**What to work on**
Going through the data, count each line that has the word "material". Reply with the total and nothing more.

* * * *

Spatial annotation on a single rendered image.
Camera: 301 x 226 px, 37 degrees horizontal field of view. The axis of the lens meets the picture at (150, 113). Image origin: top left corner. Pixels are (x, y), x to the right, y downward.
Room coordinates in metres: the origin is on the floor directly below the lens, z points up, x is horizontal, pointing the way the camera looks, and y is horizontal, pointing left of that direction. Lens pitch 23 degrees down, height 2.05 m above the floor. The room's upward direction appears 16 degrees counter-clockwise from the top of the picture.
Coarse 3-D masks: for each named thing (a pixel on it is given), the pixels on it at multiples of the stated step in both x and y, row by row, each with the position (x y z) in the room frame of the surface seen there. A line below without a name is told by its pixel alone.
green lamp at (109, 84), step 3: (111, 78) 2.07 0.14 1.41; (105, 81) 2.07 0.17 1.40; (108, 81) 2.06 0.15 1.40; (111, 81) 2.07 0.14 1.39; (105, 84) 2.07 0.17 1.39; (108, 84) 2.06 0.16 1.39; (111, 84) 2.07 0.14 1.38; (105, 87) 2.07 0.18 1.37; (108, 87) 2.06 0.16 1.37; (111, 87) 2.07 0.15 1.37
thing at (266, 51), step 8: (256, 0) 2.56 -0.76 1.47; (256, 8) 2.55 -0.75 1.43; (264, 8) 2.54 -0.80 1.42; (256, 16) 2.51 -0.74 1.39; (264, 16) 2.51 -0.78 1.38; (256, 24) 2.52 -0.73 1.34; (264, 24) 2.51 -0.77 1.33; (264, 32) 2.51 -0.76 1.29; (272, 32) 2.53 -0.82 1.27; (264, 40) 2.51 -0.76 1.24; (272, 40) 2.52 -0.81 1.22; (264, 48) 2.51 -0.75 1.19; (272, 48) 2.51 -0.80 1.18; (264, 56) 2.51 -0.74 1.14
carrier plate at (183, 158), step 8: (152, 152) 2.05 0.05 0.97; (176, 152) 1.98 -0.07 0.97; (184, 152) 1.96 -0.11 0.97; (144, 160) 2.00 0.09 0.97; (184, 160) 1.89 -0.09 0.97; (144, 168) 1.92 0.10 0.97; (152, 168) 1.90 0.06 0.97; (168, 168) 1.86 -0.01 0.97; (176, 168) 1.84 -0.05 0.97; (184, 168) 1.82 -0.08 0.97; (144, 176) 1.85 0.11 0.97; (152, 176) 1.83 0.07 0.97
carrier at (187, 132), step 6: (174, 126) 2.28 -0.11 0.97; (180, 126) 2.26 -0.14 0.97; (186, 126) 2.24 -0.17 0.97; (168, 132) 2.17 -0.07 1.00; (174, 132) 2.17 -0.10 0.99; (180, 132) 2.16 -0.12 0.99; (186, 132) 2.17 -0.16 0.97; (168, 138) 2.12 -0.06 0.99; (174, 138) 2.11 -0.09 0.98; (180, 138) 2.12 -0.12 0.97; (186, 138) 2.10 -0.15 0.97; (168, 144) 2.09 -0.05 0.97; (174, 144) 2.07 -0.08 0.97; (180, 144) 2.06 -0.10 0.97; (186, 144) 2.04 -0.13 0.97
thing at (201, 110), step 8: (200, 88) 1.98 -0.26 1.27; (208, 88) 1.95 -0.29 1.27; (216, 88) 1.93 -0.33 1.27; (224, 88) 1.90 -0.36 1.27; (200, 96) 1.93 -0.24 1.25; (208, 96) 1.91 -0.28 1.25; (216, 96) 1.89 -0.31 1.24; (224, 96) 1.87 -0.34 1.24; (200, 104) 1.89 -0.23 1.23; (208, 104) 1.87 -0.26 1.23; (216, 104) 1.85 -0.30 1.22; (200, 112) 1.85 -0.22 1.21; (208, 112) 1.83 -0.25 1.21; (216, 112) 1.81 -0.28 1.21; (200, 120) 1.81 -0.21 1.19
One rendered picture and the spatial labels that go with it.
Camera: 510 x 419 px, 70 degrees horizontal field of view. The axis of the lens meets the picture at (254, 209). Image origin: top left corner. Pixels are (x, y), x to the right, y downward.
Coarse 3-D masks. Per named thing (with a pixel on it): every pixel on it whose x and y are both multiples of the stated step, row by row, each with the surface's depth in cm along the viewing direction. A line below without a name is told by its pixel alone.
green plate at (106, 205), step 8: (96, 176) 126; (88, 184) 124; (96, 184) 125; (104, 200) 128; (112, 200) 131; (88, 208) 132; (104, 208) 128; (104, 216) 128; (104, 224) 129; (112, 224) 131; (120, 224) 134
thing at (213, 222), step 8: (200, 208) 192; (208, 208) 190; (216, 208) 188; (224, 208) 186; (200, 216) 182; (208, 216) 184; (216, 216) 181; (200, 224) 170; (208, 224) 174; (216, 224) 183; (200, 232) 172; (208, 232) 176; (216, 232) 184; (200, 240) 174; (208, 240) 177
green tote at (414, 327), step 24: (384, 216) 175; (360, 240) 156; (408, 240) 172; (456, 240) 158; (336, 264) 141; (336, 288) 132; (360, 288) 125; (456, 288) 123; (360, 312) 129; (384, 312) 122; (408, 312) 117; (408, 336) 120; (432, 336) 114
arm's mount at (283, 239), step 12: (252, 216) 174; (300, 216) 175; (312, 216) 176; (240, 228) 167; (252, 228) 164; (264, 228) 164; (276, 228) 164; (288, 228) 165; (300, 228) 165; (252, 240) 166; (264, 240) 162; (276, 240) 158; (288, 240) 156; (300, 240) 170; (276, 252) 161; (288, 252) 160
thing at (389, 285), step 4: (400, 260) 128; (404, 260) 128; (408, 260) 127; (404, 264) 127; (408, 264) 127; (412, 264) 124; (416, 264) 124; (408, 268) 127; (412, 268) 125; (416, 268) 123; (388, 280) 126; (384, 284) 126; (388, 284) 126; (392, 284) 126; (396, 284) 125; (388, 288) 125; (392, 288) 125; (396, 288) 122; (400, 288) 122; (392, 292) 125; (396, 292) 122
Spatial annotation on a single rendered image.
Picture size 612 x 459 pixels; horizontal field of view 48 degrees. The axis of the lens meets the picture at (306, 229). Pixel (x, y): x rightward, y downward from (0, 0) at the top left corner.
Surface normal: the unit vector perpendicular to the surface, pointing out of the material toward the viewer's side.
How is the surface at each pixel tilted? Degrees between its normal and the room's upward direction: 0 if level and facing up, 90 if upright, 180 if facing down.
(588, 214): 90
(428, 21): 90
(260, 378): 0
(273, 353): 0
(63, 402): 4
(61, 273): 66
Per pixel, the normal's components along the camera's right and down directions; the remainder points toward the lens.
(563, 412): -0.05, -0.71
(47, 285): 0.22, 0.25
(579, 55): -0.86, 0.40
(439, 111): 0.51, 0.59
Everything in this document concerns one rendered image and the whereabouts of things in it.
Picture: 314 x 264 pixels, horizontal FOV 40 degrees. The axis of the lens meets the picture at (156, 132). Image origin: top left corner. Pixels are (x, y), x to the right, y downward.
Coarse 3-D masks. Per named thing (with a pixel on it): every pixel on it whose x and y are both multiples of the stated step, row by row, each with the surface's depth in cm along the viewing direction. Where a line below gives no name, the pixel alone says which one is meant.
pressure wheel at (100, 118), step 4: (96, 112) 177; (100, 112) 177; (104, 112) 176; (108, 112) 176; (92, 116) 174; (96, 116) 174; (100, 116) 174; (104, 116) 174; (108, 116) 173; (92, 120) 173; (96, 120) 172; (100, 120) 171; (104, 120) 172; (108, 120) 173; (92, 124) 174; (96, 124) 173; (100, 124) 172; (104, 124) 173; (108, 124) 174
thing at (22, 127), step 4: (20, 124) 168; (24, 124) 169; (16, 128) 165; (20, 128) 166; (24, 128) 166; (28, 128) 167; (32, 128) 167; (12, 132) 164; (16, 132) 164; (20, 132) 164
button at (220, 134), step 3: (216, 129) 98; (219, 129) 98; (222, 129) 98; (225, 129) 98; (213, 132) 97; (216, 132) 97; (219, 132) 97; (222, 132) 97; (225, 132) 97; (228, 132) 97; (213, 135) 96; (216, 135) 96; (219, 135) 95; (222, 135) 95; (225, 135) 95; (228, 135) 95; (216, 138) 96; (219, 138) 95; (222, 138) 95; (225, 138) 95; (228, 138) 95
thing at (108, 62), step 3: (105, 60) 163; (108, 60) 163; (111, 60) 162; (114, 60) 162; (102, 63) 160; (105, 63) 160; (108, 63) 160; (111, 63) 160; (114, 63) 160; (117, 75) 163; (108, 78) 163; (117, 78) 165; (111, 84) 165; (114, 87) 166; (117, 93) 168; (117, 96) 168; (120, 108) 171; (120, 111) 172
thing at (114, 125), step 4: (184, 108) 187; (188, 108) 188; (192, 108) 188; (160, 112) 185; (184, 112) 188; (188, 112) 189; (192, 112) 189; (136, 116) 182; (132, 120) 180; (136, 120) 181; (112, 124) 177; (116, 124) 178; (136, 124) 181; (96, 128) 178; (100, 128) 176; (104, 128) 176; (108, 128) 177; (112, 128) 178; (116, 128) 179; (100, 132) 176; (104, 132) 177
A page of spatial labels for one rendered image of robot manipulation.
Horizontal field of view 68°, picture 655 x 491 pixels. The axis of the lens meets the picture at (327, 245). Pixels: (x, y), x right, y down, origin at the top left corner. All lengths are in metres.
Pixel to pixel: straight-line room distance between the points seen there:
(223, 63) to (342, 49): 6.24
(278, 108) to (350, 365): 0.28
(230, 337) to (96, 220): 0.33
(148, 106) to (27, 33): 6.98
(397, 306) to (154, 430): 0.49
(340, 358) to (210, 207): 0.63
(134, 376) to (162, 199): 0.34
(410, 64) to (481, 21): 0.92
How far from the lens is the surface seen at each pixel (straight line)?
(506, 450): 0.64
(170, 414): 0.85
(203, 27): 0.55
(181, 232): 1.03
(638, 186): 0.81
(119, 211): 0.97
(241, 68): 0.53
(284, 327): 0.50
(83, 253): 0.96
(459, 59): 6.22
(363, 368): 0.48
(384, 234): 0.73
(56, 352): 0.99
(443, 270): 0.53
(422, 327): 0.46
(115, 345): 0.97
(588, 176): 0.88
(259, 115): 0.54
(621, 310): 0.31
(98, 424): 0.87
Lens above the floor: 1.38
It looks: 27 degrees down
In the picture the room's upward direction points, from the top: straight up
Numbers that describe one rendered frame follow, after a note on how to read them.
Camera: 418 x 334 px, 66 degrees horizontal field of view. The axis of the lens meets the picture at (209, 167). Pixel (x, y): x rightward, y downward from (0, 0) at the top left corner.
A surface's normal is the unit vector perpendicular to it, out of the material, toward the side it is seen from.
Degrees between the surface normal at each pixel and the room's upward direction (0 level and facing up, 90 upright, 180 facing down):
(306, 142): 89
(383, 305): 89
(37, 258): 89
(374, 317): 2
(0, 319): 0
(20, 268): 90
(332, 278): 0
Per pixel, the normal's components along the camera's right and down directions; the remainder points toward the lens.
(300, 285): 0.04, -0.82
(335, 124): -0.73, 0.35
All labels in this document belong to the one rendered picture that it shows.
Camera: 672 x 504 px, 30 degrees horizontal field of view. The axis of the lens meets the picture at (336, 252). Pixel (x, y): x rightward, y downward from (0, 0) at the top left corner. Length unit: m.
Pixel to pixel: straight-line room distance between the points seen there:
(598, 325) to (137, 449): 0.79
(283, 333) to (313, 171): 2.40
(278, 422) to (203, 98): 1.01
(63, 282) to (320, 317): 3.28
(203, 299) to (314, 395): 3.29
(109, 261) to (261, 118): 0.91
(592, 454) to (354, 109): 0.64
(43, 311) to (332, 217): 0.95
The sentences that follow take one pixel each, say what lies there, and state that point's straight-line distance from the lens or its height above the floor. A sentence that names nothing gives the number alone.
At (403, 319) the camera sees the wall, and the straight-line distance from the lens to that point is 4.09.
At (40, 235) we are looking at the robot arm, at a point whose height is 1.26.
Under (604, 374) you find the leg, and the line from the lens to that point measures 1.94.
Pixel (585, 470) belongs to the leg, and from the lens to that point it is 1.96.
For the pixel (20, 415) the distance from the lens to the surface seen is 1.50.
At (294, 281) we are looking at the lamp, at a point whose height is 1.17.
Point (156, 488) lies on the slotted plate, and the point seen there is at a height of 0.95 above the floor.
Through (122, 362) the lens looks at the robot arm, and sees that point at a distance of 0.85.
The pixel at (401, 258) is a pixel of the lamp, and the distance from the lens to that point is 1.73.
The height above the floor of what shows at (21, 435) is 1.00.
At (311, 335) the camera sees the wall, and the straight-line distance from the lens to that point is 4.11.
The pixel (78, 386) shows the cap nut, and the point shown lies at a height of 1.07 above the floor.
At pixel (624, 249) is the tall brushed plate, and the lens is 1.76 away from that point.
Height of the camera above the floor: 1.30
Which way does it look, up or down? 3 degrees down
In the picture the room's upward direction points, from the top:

* * * *

**Result of the task**
2